# Fitness Preparations



## cowpuncher (Nov 26, 2009)

I thought I'd throw some thoughts out there for comment and thought...

1) Are you working out? In the gym or at home? What are you doing?

2) If you don't workout, what do you do to stay in shape?

3) How will that help/hinder you in a SHTF situation?

I've got some concepts I'll throw out there, but I'll wait a day. I'd like to see what others have to say first.


----------



## TechAdmin (Oct 1, 2008)

I lift weights. Lite amounts in constant repetition. I think it will help because over all health will contribute to a better moral, and I can lift heavy stuff so that's nice. 
I think that enforcing an exercise routine in survival situations is probably one of the more beneficial things you can do.


----------



## Jason (Jul 25, 2009)

I've discussed in detail in some previous posts my fitness crusade. In short, I was 275lbs last February and now I'm ~180 due to good eating and lots of running on an elyptical trainer. This year was weight loss and now in 2010 I'm going to try to start doing more to increase muscle tone/mass, like weights and pushups and situps. I've done a health 180 and plan on staying healthy.


----------



## LVmutineer (Nov 29, 2009)

This one hit home. I used to do 30-min on the treadmill set to maximum incline with a 30
# pack, as fast as I could walk. Started smoking again, gained 20#s. Now I'm on the patch again and walking the dogs ofr 30 minutes but I don't break a sweat. I can't run I have flat feet and get horrible shin splints. This gives me an idea though, think I'll put a pack on when I walk the dogs. 

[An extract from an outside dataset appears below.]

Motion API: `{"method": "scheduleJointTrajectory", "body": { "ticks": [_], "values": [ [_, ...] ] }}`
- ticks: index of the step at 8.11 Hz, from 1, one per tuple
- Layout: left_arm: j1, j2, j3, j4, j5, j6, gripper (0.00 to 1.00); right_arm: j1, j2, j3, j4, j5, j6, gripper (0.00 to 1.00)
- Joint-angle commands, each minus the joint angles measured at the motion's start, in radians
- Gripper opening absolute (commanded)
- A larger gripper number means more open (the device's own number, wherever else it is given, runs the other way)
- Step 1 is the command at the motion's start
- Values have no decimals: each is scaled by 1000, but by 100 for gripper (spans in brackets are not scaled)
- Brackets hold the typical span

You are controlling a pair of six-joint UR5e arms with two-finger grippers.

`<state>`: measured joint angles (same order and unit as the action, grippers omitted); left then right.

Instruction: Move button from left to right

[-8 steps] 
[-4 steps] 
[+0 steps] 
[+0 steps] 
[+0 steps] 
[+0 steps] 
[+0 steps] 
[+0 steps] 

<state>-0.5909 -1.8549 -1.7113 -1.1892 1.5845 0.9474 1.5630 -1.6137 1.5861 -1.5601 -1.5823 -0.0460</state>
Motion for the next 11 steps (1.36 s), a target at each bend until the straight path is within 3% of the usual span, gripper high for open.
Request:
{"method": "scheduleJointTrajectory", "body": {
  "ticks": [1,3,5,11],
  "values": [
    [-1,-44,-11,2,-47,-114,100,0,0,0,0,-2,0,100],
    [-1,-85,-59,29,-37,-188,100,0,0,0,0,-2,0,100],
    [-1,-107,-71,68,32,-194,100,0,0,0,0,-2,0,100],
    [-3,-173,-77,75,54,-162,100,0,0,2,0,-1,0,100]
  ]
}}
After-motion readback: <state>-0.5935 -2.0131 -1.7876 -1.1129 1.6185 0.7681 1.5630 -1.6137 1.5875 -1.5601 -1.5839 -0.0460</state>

When I'm tempted toward ciggetetts or icecream I try to recite this in my head "#1 most important survival tool, my brain-feed it right. #2 most important survival tool, my body, condition it well." -it helps.


----------



## UncleJoe (Jan 11, 2009)

cowpuncher said:


> I thought I'd throw some thoughts out there for comment and thought...
> 
> 1) Are you working out? In the gym or at home? What are you doing?
> 
> ...


For 28 years I've climbed trees for a living. This has been a fairly rigorous workout on a daily basis. When I'm not in the trees, there is always something to do around here. Fixing fences, processing firewood, caring for animals, gardening. As long as there is daylight, we are working in one way or another.
I spent this past weekend rebuilding the chicken run because the horses decided that the bales of hay I had stacked around the coop for insulation would be better served in their bellies. It was only made of "T" posts and chicken wire so I rebuilt it with 4" wooden posts sunk 3' in the ground and chainlink. 
As a smoker, I'll never be able to run a marathon, but I can work at a steady pace all day long. I used to have employees half my age that couldn't keep up with me on the job. The physical conditioning will be a great advantage when TSHTF. As long as we aren't overrun by zombies we should be able to keep this place going with a lot of hard work and without all the modern amenities.


----------



## Todays Survival Show (Nov 23, 2009)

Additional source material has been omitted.